Gene Classification on DNA Microarrays Using RFE-SVM Algorithm

Resource Overview

Feature selection is performed using the t-test method, followed by classification with the Recursive Feature Elimination-Support Vector Machine (RFE-SVM) algorithm

Detailed Documentation

In this document, we first employ the t-test feature selection method to identify significant features. The t-test implementation involves computing statistical significance between gene expression levels across different sample groups, typically using functions like scipy.stats.ttest_ind() in Python. Features with p-values below a predetermined threshold (e.g., p < 0.05) are selected for subsequent analysis.

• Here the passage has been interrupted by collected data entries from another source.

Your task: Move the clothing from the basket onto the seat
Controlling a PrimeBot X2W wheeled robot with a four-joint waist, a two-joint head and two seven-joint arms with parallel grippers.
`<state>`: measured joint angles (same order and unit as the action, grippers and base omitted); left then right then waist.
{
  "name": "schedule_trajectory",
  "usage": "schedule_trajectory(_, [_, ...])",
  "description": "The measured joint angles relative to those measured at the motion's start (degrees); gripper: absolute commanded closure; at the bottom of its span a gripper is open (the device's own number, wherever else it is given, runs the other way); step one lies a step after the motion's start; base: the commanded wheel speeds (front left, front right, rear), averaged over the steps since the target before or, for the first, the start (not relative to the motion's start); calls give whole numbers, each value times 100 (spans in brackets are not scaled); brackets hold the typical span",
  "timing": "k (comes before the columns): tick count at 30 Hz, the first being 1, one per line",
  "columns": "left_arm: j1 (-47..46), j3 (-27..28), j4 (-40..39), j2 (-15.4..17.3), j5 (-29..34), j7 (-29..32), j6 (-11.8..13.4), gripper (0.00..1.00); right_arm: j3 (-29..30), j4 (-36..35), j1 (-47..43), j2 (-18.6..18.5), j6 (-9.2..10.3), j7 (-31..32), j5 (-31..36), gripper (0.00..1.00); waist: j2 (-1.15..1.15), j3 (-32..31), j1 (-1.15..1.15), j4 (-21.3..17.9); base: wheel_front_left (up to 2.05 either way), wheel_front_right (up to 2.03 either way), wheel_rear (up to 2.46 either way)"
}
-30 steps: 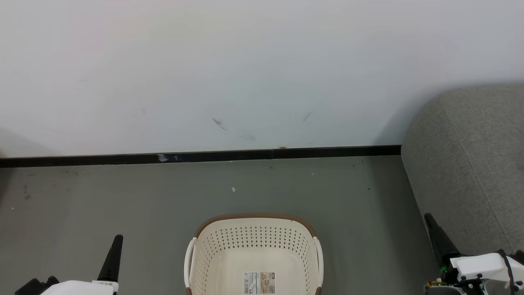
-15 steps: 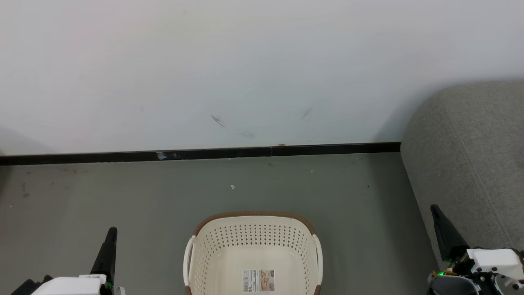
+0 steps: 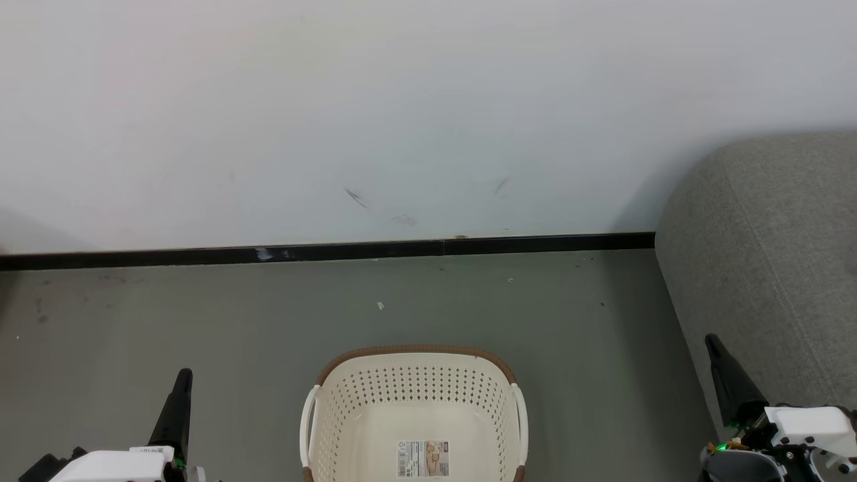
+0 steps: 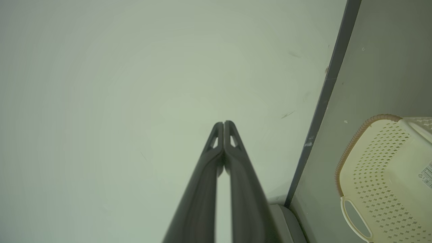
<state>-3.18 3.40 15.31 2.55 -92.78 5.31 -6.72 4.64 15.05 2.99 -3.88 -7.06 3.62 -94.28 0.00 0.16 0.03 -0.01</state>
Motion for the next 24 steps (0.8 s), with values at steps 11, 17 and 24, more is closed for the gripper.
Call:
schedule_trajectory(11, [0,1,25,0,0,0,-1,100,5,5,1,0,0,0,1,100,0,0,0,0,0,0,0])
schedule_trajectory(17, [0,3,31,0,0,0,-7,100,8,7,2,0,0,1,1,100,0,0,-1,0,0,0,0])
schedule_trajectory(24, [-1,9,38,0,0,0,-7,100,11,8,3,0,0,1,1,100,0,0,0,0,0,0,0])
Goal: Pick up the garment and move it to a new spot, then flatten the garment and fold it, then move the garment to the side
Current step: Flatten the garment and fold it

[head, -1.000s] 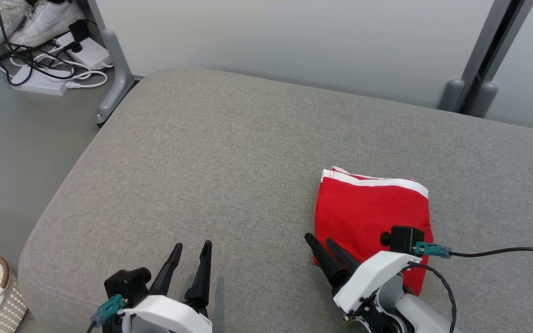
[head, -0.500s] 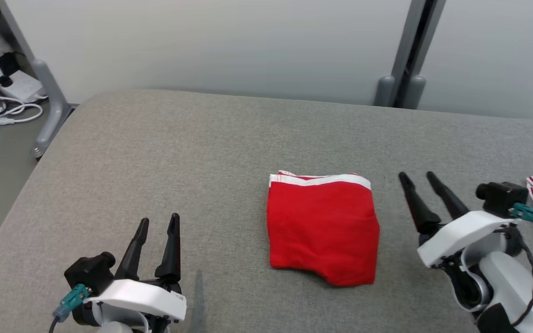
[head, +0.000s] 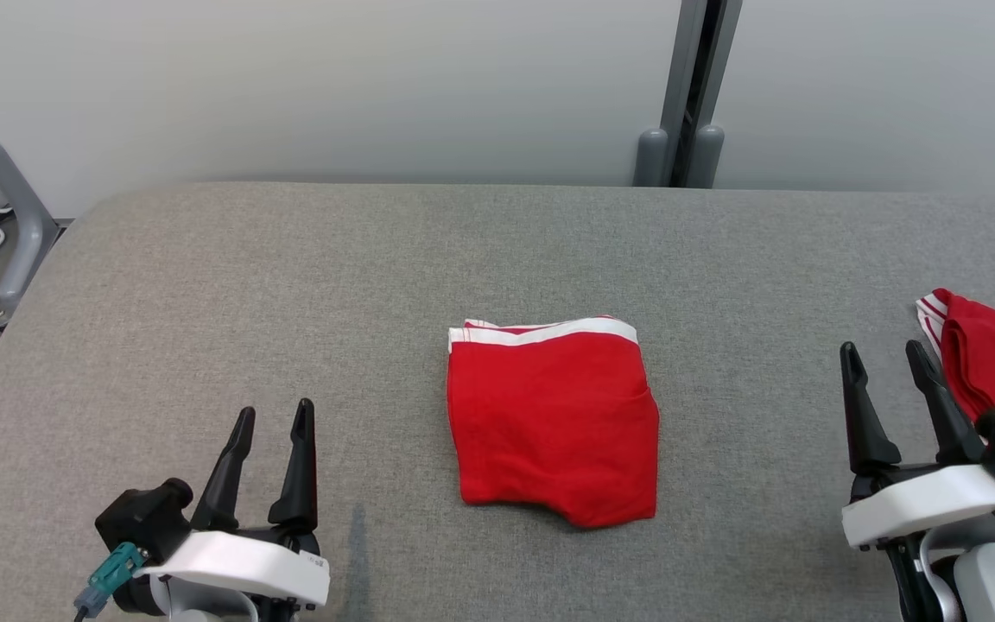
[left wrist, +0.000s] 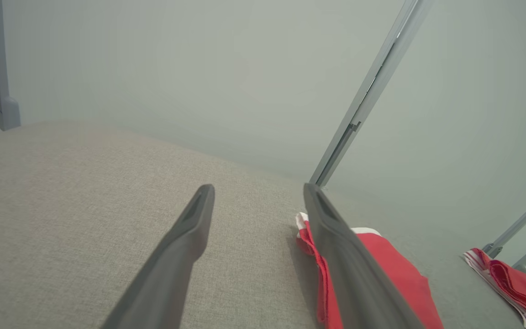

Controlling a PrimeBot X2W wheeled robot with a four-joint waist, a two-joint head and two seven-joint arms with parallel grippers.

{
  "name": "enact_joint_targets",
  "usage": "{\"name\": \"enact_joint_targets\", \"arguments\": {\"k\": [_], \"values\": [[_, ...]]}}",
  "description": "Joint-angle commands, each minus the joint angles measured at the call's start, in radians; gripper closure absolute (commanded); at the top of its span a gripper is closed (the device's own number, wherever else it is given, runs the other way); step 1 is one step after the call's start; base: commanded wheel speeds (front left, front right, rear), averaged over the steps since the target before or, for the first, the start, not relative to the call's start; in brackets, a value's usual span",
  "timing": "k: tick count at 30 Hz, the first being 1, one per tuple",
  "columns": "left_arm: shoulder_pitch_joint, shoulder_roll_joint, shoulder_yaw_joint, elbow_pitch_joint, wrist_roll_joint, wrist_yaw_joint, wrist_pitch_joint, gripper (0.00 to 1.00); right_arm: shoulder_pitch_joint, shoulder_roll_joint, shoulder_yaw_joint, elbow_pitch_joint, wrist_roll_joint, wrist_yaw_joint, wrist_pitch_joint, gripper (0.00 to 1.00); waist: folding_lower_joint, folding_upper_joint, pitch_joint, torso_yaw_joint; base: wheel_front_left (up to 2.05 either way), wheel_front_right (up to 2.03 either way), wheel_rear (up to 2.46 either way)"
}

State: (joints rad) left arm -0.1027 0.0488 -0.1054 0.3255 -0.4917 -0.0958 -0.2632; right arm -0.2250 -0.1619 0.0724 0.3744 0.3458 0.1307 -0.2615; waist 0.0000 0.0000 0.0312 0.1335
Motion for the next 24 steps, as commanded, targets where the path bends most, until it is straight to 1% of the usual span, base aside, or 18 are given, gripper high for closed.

Subsequently, we utilize the Recursive Feature Elimination-Support Vector Machine (RFE-SVM) algorithm as our classifier. The RFE-SVM process works by recursively eliminating the least important features based on SVM weights, implemented through sklearn.svm.SVC with linear kernel and RFE from sklearn.feature_selection. This approach helps extract the most relevant features, improving classification performance by identifying features that contribute most significantly to classification outcomes in the dataset.

The methodology enables optimal feature prioritization, where the algorithm iteratively removes features with smallest weight magnitudes while retraining the SVM model, ultimately enhancing classification accuracy through dimensionality reduction and feature importance ranking.